Brenda from The Big Fresh passed on the following from The Creative Habit by Twyla Tharp:
"A Manhattan writer I know never leaves his apartment without reminding himself to "come back with a face." Whether he's walking down the street or sitting on a park bench or riding the subway or standing on a checkout line, he looks for a compelling face and works up a rich description of it in his mind. When he has a moment, he writes it all down in his notebook. Not only does the exercise warm up his descriptive powers, but studying the crags, lines, and bumps of a stranger's face forces him to imagine the individual's life." (The Creative Habit, p. 30)
I love this. It is the sort of exercise that challenges one to be disciplined and intentional while wandering through life. It asks us to really see the people around us, to think of individuals with empathy and compassion. Maybe it asks us to think of walking in another's shoes. Coming home with a face might eventually inspire more right actions in the world. Think I'll give it a try.

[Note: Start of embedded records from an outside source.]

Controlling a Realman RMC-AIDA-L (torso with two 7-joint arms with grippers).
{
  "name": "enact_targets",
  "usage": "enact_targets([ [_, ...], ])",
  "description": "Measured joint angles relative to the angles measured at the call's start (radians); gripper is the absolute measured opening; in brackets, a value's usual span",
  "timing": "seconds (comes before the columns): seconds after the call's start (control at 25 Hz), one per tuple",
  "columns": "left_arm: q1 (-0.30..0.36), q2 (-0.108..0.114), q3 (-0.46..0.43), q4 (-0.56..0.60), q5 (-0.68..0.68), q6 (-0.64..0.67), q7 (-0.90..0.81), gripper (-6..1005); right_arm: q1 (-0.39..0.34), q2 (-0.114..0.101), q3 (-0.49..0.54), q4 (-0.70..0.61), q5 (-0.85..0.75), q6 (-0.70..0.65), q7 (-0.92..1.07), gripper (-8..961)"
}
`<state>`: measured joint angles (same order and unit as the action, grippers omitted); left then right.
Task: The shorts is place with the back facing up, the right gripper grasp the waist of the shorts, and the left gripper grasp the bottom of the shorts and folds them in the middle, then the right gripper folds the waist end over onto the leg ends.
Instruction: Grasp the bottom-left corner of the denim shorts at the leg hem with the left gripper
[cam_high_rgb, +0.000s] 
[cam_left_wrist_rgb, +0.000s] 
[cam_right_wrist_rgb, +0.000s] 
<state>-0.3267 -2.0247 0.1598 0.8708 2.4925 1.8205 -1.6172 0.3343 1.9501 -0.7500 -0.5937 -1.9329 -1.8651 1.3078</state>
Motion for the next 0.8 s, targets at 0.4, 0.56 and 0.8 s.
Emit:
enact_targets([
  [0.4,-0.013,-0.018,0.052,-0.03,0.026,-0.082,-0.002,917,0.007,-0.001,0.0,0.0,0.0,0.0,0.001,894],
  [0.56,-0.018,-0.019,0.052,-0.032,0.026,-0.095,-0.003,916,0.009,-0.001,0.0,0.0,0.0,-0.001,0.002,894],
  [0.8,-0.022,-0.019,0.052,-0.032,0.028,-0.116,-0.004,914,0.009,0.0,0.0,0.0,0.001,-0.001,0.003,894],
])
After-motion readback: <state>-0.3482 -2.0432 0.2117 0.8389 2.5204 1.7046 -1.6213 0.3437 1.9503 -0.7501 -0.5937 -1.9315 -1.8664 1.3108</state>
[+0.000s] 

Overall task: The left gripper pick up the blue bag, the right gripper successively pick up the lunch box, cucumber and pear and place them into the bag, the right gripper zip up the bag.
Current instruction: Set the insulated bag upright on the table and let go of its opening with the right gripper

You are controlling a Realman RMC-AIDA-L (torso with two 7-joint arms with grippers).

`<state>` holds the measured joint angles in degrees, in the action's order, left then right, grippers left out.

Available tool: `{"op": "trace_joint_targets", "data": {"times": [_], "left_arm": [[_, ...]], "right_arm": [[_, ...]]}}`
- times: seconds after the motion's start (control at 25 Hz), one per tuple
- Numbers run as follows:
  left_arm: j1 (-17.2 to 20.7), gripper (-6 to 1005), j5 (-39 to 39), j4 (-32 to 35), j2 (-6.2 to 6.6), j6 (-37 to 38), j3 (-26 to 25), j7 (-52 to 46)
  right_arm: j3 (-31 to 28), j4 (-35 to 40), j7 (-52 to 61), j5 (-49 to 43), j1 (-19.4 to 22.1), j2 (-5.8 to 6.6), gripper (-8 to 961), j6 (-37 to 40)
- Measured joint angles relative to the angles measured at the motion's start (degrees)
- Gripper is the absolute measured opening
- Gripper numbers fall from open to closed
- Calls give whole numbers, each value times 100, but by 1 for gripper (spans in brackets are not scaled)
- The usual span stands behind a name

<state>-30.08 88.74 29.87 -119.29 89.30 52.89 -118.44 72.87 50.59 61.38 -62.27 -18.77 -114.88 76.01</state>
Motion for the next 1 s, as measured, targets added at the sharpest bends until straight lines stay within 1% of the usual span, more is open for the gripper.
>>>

Girls weekend! It came at the right time, right price and right place. A quick Friday morning flight to Spokane with three good friends to spend the weekend at D.'s beautiful waterfront home. We each had our own bedroom, rainshower bath and view deck - lovely posh linens, sauna and soaking tub. What a luxury to get up early with a freshly brewed cup of (not Folgers) coffee and step out on the deck for that Folger's moment! What a gift to stay up late with good friends sharing stories, joys and sorrows over wine, limoncello and bubble water. We cooked, snacked, hiked, read, watched movies, meditated, stared off into space, enjoyed the fabulous original William Papas art on every wall and napped at will. We giggled like school girls and retold old stories just for the fun of remembering together. The cab driver on my way to the airport had joked: "lucky girl you are off to sing and dance and make merry with your pals, huh?" Yes sir. You're right on. Just can't say it enough. I am so blessed.
A good friend and CEO of a large organization sent a newletter to her staff today and shared her thoughts about the recent shootings. Her words were profoundly sad. But she ended her message as she often does with an action item:
"Perhaps you are feeling helpless and that the world is spinning out of control. I urge you to change your thinking right now. Each of us has the power to do some small thing to set things right. I urge you to do one totally unpredictable act of kindness in the next twenty four hours and show someone that the world is a little better than they thought it was going to be. I give you permission to do this on company time."
I commit to doing one totally unpredictable act of kindness in the next twenty four hours. Won't you join me?
According to Dr. Kathianne Lewis: Relatedness, Competence and Autonomy
To be truly happy we "connect" with others maybe in a loving relationship, maybe in a friendship, maybe just meeting the eyes of a stranger. (Definitely through sustained communication with other bloggers.)
To be truly happy we experience our activities with a sense of confidence and accomplishment in one or more areas. And - we continually renew our competence by taking on new challenges, trying new things, refining something we already do well.
To be truly happy we are autonomous - retaining our personal strength, power and choice. To be truly happy, an autonomous person gets to CHOOSE relatedness and competence.
One might think relatedness and autonomy are opposites - until the rugged I can do it myself individual understands that life could be richer when exercising the right to choose connection and competence.
Sometimes in my life I have let go of relationships and chosen isolation when what I needed was to maintain the connections and provide for the needed solitude - and I have thought that I couldn't risk trying something (like painting or dancing)until I had (privately) established competence - and then given up or not shown up because I was indeed not good at it.
You are walking down the street and a young person asks you for money to catch a bus. What do you think? What do you do? Does it make a difference if it is Christmas? or cold? or night? Does it make a difference if it is a man or a woman? Would it be different if there was a child involved? Would it be different if the person asked for money for food? a cup of coffee? drugs? health care? a decent place to live? an education? Does it make a difference if the person is ringing a bell and standing next to a red pot? Does it make a difference?